- ASSIGNMENT
Filter the entries below, keeping only lines with "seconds".

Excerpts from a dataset
######

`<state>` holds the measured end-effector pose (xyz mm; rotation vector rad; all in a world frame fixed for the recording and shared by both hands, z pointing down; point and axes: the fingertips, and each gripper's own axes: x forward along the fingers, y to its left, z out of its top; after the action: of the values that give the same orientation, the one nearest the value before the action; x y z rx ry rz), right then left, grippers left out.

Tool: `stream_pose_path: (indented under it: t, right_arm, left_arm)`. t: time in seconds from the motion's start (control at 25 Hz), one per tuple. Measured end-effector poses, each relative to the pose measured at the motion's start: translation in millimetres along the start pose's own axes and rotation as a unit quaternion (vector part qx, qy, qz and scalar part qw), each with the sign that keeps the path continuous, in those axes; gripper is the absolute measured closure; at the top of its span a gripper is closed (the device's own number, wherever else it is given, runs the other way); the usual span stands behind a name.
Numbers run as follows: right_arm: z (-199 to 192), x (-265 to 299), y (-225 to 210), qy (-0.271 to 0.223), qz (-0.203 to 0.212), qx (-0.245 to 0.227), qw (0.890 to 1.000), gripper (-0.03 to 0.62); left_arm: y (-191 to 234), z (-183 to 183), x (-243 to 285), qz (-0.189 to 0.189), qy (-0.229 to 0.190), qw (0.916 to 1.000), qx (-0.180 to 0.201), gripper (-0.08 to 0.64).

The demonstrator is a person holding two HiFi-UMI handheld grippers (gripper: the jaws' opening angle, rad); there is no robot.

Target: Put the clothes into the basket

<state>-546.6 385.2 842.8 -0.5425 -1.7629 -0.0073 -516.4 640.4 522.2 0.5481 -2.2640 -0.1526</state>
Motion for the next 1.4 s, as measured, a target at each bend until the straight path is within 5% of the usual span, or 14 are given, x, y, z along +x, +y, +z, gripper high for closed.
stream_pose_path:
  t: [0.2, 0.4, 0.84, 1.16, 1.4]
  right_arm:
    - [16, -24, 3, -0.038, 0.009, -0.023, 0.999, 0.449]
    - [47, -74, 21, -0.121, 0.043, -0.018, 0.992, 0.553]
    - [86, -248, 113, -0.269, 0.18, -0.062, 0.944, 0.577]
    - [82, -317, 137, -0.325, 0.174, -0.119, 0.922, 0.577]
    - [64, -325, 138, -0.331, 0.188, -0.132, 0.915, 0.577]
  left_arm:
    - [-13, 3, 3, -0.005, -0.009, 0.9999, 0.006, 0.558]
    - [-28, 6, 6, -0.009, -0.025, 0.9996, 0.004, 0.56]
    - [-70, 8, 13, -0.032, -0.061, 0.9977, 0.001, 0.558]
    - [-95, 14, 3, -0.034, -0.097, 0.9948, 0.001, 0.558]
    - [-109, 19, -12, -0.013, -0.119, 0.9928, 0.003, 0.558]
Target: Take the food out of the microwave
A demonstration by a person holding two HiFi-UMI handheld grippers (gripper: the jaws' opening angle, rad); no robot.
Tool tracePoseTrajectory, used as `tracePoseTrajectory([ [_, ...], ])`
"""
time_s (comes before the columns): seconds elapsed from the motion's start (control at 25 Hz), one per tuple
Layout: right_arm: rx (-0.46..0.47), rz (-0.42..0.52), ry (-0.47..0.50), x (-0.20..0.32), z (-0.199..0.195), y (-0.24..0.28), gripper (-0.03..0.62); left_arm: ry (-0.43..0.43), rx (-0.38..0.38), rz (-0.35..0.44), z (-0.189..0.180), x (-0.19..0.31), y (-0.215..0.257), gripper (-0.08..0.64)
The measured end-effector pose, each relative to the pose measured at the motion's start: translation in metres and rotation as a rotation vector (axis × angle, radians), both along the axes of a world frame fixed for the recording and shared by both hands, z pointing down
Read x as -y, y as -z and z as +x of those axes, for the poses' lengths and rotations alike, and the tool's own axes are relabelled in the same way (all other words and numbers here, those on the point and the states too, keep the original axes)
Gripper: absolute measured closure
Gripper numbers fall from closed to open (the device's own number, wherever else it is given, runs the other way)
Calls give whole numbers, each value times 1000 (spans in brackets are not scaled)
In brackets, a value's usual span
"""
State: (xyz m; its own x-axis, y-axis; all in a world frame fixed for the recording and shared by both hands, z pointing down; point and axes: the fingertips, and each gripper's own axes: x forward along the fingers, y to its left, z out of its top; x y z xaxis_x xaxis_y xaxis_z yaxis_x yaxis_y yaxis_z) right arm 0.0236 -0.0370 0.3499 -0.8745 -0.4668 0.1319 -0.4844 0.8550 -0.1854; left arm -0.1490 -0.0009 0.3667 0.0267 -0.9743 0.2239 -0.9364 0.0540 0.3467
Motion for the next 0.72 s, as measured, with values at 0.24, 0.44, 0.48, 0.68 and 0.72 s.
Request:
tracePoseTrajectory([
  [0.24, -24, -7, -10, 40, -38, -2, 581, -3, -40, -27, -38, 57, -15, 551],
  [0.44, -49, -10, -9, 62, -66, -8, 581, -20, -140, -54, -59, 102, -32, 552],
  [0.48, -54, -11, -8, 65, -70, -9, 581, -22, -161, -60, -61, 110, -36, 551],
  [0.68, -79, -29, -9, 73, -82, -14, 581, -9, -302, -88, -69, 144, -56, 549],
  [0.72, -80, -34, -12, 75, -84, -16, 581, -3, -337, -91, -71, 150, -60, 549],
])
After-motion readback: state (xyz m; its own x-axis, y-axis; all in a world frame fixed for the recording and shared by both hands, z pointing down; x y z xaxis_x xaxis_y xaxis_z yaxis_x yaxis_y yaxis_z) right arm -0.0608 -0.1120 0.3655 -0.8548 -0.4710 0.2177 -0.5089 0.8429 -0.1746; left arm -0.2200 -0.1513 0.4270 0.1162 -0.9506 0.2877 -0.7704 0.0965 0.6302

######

- WRITTEN SOLUTION
Tool: `stream_pose_path: (indented under it: t, right_arm, left_arm)`. t: time in seconds from the motion's start (control at 25 Hz), one per tuple. Measured end-effector poses, each relative to the pose measured at the motion's start: translation in millimetres along the start pose's own axes and rotation as a unit quaternion (vector part qx, qy, qz and scalar part qw), each with the sign that keeps the path continuous, in those axes; gripper is the absolute measured closure; at the top of its span a gripper is closed (the device's own number, wherever else it is given, runs the other way); the usual span stands behind a name.
time_s (comes before the columns): seconds elapsed from the motion's start (control at 25 Hz), one per tuple

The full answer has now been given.